# Picked up a small pile of military models from a buddy...



## TimVader (Jun 6, 2014)

I can't find any info on some of these off brands, was wondering if you guys could help out. I want to build a few with my sons, but do not want to ruin any "potential treasures" in the lot. He gave me the pile for $150, so I don't think that was too bad. What do you guys think? All are unbuilt, some of the tape has either given, or was slit to check contents, but all are new and complete


----------



## djnick66 (May 2, 2008)

Wow that is a mixed bag of (mostly) not very good or valuable kits. Some will be fun builds. Some will be hair pullers.

The Tamiya SdKfz 7 prime mover is not the best but it is easy to build and is a good "fun" kit. It's been eclipsed by much newer kits of the same vehicle by Dragon and Trumpeter. The Tamiya kit is one of their very first and is pushing 45 years old now.

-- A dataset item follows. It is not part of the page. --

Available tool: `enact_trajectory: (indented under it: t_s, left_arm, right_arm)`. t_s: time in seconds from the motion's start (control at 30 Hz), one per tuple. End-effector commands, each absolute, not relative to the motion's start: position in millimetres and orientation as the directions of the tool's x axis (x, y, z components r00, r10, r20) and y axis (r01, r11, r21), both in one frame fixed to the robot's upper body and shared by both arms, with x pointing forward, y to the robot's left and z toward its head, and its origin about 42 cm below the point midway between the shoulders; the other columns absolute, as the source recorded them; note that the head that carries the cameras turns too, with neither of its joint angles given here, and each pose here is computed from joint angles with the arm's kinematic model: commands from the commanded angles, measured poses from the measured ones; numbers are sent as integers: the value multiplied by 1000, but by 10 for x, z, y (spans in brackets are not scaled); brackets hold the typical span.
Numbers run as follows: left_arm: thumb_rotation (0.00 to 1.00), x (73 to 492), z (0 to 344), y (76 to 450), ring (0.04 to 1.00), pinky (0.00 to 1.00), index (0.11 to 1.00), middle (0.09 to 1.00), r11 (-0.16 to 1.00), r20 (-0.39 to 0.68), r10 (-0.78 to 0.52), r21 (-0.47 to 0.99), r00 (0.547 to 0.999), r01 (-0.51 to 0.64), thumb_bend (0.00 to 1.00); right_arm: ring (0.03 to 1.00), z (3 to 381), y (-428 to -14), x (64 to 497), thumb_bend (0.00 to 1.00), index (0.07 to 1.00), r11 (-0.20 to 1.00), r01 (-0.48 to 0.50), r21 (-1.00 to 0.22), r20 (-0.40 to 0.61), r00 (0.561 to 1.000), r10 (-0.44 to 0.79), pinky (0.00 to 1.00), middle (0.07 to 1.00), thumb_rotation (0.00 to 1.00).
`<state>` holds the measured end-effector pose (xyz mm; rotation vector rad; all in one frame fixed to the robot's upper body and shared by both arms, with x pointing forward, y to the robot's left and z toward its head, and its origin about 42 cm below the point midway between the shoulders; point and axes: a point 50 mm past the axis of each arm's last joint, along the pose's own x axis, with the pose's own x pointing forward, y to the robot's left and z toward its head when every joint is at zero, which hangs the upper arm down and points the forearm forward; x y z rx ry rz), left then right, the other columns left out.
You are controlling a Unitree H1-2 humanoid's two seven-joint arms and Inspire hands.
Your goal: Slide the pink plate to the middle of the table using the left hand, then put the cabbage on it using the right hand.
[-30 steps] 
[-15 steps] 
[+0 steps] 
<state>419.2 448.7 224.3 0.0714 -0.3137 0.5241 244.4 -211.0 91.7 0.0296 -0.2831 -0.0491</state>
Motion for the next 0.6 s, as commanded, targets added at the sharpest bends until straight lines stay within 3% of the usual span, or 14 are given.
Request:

Likewise the old Tamiya StuG III G is fun but not the most accurate kit. For 1/35 it is pretty big and closer to 1/32 scale. 

The 1/35 Dragon weapon set is very nice

Dragon's 1/35 HVSS Sherman suspension is one of their older products and has been eclipsed both by the availability of Sherman kits with HVSS included, and better HVSS sets from other companies. It's pretty much bin-worthy at this point. 

The Tamiya Jerry cans and oil drums are their old 70s vintage stuff. The drums are ok but the cans are awful (wrong number of handles, missing the seam between the halves, etc. 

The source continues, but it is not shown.